Set NAMESPACE to the namespace where the statefulset is installed:
export NAMESPACE="default"
Set CLOUD_PROVIDER to the cloud vendor where Kubernetes cluster is residing. All major cloud providers are supported (gcp, aws, azure):
export CLOUD_PROVIDER=gcp
Set REGION to the cloud provider's identifier of this region. This region must match the "topology.kubernetes.io/region" label in the Kubernetes nodes for this cluster:
export REGION=us-central1
Back up the crdbcluster resource in case there is a need to revert:
mkdir -p backup
kubectl get crdbcluster -o yaml $CRDBCLUSTER > backup/crdbcluster-$CRDBCLUSTER.yaml
Step 2. Generate manifests with the migration helper
The CockroachDB operator uses slightly different certificates than the Public operator, and mounts them in configmaps and secrets with different names. Use the migration helper utility with the migrate-certs
option to re-map and generate TLS certificates:
bin/migration-helper migrate-certs --statefulset-name $STS_NAME --namespace $NAMESPACE
Generate a manifest for each crdbnode and the crdbcluster based on the state of the StatefulSet. The new pods and their associated PVCs must have the same names as the original StatefulSet-managed pods and PVCs. The new CockroachDB operator-managed pods will then use the original PVCs, rather than replicate data into empty nodes.
mkdir -p manifests
bin/migration-helper build-manifest helm --statefulset-name $STS_NAME --namespace $NAMESPACE --cloud-provider $CLOUD_PROVIDER --cloud-region $REGION --output-dir ./manifests
Step 3. Uninstall and replace the Public operator
The Public operator and the CockroachDB operator use custom resource definitions with the same names, so you must remove the Public operator before installing the CockroachDB operator. Run the following commands to uninstall the Public operator, without deleting its managed resources:
Ensure that the operator can't accidentally delete managed Kubernetes objects:
kubectl delete clusterrolebinding cockroach-operator-rolebinding
Delete the Public operator custom resource:
kubectl delete crdbcluster $CRDBCLUSTER --cascade=orphan
The
--cascade=orphan
flag tells Kubernetes not to delete the dependent resources (StatefulSets, Services, PVCs, etc.) created by theCrdbCluster
custom resource. This ensures that only the parent custom resource is deleted, while child resources are left intact in the cluster. This allows the CockroachDB cluster to continue running as a StatefulSet until the migration is complete.Delete Public operator resources and custom resource definition:
kubectl delete -f https://raw.githubusercontent.com/cockroachdb/cockroach-operator/v2.17.0/install/crds.yaml kubectl delete serviceaccount cockroach-operator-sa -n cockroach-operator-system kubectl delete clusterrole cockroach-operator-role kubectl delete clusterrolebinding cockroach-operator-rolebinding kubectl delete service cockroach-operator-webhook-service -n cockroach-operator-system kubectl delete deployment cockroach-operator-manager -n cockroach-operator-system kubectl delete mutatingwebhookconfigurations cockroach-operator-mutating-webhook-configuration kubectl delete validatingwebhookconfigurations cockroach-operator-validating-webhook-configuration
Run helm upgrade
to install the CockroachDB operator and wait for it to become ready:
helm upgrade --install crdb-operator ./cockroachdb-parent/charts/operator
kubectl rollout status deployment/cockroach-operator --timeout=60s
Step 4. Replace statefulset pods with operator-managed nodes
To migrate seamlessly from the Public operator to the CockroachDB operator, scale down StatefulSet-managed pods and replace them with crdbnode objects, one by one. Then we’ll create the crdbcluster object that manages the crdbnodes.

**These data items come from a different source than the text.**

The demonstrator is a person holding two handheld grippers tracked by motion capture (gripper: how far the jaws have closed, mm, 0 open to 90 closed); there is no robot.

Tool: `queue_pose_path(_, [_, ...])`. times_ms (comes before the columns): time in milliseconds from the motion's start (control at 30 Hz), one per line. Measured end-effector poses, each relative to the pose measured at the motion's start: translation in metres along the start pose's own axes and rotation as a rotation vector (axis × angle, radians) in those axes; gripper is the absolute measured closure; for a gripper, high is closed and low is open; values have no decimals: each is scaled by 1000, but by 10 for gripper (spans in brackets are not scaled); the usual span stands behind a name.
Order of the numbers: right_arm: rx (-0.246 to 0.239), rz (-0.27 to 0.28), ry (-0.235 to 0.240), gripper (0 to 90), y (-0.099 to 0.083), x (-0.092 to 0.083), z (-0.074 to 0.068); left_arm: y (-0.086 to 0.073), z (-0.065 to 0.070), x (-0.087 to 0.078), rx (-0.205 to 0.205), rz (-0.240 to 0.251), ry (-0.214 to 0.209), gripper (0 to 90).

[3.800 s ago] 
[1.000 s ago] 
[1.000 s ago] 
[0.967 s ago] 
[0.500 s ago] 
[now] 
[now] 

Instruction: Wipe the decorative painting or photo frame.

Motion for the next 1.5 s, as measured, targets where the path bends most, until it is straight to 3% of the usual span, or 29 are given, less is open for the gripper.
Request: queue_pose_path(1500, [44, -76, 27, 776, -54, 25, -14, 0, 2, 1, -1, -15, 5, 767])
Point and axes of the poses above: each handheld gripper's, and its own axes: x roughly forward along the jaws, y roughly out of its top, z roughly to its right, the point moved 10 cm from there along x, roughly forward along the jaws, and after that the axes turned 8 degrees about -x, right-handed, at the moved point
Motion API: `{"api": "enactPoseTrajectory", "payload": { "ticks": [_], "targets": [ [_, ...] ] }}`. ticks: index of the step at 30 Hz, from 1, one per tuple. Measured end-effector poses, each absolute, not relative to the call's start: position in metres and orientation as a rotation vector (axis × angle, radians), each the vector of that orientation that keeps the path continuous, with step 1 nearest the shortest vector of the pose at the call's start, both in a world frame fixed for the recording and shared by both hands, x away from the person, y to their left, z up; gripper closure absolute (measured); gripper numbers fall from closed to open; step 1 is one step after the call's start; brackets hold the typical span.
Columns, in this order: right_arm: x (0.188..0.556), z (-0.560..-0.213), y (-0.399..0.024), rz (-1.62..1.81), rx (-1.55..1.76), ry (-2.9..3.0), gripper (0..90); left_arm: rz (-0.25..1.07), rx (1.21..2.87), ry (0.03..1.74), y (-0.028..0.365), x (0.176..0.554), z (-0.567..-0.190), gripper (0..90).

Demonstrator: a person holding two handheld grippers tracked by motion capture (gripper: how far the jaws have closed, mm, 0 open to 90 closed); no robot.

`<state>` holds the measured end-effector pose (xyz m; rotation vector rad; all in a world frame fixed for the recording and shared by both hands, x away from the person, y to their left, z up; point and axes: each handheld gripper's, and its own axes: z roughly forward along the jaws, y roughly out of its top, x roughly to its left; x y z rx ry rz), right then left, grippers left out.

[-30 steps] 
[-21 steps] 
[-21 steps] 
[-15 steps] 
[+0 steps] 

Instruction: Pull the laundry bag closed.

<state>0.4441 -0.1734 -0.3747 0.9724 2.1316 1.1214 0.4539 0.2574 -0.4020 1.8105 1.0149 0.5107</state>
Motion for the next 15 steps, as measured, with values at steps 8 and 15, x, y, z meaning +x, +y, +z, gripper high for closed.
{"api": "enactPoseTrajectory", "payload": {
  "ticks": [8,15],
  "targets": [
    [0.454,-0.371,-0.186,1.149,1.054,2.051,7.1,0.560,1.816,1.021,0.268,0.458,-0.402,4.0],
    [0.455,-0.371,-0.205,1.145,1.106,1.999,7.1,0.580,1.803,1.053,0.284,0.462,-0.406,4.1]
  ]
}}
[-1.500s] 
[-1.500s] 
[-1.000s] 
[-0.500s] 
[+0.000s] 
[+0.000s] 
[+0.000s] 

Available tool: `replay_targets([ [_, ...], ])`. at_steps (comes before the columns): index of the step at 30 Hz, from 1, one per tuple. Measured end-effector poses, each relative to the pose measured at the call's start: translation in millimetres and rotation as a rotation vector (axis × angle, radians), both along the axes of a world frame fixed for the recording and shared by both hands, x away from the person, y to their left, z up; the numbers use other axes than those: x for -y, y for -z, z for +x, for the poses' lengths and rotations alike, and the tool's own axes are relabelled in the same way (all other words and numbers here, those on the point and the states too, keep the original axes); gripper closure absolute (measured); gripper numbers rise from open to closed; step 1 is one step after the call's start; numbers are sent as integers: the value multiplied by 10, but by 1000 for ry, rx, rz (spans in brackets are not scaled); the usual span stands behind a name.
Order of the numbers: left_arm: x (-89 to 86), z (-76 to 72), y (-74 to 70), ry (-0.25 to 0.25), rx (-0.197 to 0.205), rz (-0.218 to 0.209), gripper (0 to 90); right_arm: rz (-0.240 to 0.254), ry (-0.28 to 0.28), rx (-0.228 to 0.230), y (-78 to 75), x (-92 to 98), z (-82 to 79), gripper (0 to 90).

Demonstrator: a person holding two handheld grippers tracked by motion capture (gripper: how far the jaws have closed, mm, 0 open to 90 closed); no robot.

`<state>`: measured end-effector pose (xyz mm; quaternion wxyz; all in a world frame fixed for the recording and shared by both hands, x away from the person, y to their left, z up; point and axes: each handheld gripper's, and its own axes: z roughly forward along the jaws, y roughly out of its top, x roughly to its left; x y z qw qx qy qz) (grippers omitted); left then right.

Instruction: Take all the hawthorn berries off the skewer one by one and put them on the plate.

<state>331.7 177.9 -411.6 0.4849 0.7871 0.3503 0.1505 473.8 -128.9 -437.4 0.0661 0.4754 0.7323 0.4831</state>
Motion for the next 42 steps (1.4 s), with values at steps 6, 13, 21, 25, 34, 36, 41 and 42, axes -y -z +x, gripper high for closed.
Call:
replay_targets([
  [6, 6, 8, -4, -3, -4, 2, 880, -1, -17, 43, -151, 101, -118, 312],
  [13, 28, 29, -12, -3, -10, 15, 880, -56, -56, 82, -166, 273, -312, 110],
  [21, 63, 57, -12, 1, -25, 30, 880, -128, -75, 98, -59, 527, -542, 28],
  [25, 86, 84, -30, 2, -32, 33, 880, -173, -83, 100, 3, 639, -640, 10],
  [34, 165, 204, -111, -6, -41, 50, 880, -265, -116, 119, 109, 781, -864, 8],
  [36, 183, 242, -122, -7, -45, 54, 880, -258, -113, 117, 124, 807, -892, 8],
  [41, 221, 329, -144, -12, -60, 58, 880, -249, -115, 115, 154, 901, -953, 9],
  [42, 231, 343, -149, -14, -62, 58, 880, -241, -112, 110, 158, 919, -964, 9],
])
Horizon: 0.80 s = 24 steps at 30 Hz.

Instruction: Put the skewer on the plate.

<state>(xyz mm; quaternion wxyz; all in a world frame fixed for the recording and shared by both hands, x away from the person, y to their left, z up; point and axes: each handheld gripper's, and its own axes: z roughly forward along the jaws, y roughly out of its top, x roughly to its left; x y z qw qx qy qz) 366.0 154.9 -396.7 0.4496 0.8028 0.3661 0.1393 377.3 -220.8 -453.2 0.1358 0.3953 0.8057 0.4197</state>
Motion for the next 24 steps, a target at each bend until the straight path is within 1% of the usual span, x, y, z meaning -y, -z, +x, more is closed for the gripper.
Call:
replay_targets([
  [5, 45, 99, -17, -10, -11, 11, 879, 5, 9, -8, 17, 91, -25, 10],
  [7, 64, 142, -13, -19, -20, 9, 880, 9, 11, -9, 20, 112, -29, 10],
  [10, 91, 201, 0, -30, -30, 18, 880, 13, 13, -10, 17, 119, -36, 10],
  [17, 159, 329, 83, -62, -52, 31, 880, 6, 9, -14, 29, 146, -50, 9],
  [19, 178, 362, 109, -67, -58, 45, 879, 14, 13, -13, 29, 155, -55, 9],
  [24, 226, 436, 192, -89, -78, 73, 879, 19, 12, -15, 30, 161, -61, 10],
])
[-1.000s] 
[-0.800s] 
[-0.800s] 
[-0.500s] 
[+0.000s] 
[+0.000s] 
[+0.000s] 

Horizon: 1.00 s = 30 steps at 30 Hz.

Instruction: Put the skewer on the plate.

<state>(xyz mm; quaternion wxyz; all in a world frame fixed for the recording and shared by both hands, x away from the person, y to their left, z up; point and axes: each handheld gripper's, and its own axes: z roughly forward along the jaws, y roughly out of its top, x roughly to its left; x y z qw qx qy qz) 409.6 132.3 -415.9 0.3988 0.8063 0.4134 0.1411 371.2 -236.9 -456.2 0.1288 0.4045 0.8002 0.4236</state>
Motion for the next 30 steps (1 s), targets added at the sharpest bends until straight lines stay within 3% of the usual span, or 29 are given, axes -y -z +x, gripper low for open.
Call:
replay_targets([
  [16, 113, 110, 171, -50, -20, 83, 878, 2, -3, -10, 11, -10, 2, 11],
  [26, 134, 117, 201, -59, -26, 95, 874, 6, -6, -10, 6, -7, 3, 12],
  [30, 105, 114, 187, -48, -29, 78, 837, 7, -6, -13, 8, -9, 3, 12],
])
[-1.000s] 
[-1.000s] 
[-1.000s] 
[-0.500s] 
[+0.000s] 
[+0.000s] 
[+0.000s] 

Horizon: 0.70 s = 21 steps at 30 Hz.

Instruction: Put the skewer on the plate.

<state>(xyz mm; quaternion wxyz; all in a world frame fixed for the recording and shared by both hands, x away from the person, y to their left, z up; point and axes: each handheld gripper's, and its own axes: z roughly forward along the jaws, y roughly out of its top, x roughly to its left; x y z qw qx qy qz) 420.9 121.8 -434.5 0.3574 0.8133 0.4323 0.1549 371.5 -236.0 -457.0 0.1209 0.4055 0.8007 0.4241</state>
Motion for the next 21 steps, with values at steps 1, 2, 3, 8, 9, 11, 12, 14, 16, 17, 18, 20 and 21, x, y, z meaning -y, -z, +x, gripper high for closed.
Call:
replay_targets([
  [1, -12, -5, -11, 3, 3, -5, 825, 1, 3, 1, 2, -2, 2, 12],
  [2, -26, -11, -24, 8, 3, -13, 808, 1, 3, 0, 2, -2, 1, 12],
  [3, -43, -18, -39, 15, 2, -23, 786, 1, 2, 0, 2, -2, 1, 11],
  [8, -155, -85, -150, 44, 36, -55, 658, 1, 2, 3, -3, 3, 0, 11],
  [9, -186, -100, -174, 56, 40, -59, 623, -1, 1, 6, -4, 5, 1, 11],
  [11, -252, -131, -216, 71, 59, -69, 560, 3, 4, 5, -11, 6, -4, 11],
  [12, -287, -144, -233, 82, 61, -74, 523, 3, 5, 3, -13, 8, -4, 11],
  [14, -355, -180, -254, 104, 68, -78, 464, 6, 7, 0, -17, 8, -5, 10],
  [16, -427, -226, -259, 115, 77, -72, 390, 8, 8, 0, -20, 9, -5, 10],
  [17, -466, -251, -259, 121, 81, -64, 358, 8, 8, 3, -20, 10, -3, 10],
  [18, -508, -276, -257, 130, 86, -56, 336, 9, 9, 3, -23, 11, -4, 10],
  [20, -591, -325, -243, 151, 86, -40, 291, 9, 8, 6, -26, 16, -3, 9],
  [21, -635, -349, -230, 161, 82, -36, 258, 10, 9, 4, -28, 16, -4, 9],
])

Create objects with kubectl
that will eventually be owned by the crdbcluster:
kubectl create priorityclass crdb-critical --value 500000000
kubectl apply -f manifests/rbac.yaml
Install the crdb-operator
with Helm:
helm upgrade --install crdb-operator ./cockroachdb-parent/charts/operator
For each pod in the StatefulSet, perform the following steps:
Scale the StatefulSet down by one replica. For example, for a five-node cluster, scale the StatefulSet down to four replicas:
kubectl scale statefulset/$STS_NAME --replicas=4
Create the
crdbnode
resource that corresponds to the StatefulSet pod you just scaled down. Each manifest is labeled with the patterncrdbnode-X.yaml
, whereX
corresponds to a StatefulSet pod named{STS_NAME}-X
. Note the pod that was scaled down and specify its manifest in a command like the following:kubectl apply -f manifests/crdbnode-4.yaml
Wait for the new pod to become ready. If it doesn’t, check the operator logs for errors.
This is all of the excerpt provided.